しばらく置いておくとふっくらしてくる。それを適量とり、平たく伸ばして昨日仕込んだ山菜の味噌漬けを入れて包む。全て包み終えたら蒸し釜を用意してしばらく蒸してようやくドクタケ饅頭が完成した。

「やっと完成だ」

ドクたまはほかほかに蒸された饅頭をみる。白い生地のつやつやした饅頭だ。ほのかに味噌と山菜の香りもした。彼らは笑顔にひとつ手に取り一口口にいれた。

「えっ・・・すっごくおいしいわ」
「うん。完璧だし、これでいいの?って思うぐらいなんだけど」

彼らはドクタケの失敗にいつも巻き込まれてしまっているせいか、今回見事と言うほど上出来なドクタケ名物を作ってしまったことに皆は戸惑っている。

「うまいじゃないか!」

あかやの店主も食べて満足そうに頷く。その時、あかやの店からとんとんと戸を叩く音がした。店主が開けると彼の商売仲間らしき者がやってきた。すこし話したあと、その男を連れて店主は厨房に戻ってくる。

「へぇ、あかやが新作を作ってるって話を聞いてきたら、この子達が作ったのか。キミたちはどこからきたんだ?」

ドクたまたちは答えようとして思いとどまる。ここはドクタケ領内の町とはいえ、ドクタケは嫌われているので、嫌な顔をされると思ったのだが、横にいたあかやの店主はすんなりいってしまう。
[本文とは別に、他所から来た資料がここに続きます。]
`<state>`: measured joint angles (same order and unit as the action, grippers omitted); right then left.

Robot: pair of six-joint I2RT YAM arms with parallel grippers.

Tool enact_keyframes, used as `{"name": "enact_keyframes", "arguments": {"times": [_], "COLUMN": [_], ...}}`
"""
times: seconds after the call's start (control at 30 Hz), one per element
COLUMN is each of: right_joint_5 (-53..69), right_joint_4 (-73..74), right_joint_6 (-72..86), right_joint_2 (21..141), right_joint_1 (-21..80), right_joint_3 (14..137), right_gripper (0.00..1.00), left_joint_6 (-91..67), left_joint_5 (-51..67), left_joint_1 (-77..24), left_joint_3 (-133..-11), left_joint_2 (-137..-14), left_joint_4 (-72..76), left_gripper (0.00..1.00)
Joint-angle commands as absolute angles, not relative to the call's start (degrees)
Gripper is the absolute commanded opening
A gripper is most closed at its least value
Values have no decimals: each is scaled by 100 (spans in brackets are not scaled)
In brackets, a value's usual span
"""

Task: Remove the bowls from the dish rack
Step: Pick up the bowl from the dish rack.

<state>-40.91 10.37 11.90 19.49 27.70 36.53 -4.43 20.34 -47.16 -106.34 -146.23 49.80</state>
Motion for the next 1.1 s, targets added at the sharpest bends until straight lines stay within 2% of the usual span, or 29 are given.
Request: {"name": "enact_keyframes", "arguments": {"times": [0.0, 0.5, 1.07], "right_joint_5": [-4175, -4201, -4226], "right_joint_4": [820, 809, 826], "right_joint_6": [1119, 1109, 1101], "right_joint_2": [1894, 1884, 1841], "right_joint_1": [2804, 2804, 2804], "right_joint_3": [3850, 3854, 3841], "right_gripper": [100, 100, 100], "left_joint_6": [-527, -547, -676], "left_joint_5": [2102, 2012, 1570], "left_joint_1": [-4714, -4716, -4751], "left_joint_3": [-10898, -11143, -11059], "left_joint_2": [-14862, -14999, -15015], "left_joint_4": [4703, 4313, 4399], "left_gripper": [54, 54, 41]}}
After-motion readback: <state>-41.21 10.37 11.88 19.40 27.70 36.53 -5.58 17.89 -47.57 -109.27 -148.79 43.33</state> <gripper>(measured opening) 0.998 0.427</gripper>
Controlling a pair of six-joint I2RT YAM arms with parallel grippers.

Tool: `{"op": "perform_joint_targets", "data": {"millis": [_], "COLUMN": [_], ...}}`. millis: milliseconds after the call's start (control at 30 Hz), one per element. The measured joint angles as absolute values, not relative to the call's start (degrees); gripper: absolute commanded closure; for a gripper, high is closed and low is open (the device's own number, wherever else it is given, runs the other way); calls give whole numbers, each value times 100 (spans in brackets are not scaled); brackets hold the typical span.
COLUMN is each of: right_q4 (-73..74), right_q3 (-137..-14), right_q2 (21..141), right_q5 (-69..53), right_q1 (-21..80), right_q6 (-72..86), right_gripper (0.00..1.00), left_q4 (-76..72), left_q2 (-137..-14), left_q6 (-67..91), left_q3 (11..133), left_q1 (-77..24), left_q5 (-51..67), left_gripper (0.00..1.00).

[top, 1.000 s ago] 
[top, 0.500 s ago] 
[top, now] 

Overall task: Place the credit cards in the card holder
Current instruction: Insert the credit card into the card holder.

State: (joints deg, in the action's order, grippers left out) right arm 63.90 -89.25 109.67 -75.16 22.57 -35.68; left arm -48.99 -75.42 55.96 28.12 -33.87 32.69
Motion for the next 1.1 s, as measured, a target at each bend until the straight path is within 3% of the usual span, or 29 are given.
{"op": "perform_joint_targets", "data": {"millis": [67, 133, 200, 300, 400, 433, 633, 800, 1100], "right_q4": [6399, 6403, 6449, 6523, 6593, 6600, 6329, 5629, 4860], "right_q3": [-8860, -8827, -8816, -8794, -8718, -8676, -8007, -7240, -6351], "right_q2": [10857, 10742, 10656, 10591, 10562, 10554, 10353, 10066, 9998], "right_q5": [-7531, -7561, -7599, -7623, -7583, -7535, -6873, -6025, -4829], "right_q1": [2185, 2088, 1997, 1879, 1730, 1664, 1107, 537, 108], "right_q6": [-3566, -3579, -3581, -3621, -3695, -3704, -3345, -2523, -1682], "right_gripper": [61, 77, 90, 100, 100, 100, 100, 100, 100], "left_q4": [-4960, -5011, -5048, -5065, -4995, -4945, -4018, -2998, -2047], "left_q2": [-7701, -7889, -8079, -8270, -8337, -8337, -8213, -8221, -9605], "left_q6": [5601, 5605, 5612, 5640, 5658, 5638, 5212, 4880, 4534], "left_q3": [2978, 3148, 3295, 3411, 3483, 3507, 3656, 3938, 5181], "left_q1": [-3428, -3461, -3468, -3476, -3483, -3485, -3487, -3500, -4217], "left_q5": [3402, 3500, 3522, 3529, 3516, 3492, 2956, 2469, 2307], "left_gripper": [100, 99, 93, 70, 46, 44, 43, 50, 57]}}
「ドクタケ城のたまご、ドクたまだってさ。忍者の勉強をしているらしい」

自分達のことは昨日、山菜をあらったときに話していたので店主も自分達のことは知っている。ドクタケ、と聞いた男は険しい表情見せた。

「ドクタケって、お前の一番嫌いなものじゃないか!どうしてこの子達に関わってるんだ?」

「だから、こいつらはドクタケとは違うよ。ドクたま、だ」

相手は笑顔すらみせる店主にとても驚いている。あのどがつくほどドクタケ嫌いの店主も心を許すのだ。男は彼らは今のドクタケとは違うものなのだと思った。

「ドクタケ城イメージアップのために、あかやさんに協力してもらって、この饅頭を作ったんですよ」

いぶ鬼が饅頭の半分を男にやる。一口食べると男の表情はパッと変わった。

「これはいけるな!おやつにも飯にも、酒にも合いそうだ!こんなうまいもんをこの子達がつくるなんて・・・」

そうだ、と男は彼らにある提案をした。店主とドクたまがその話を聞く。男の意外な提案に、皆は顔を見合わせて、にやりと笑った。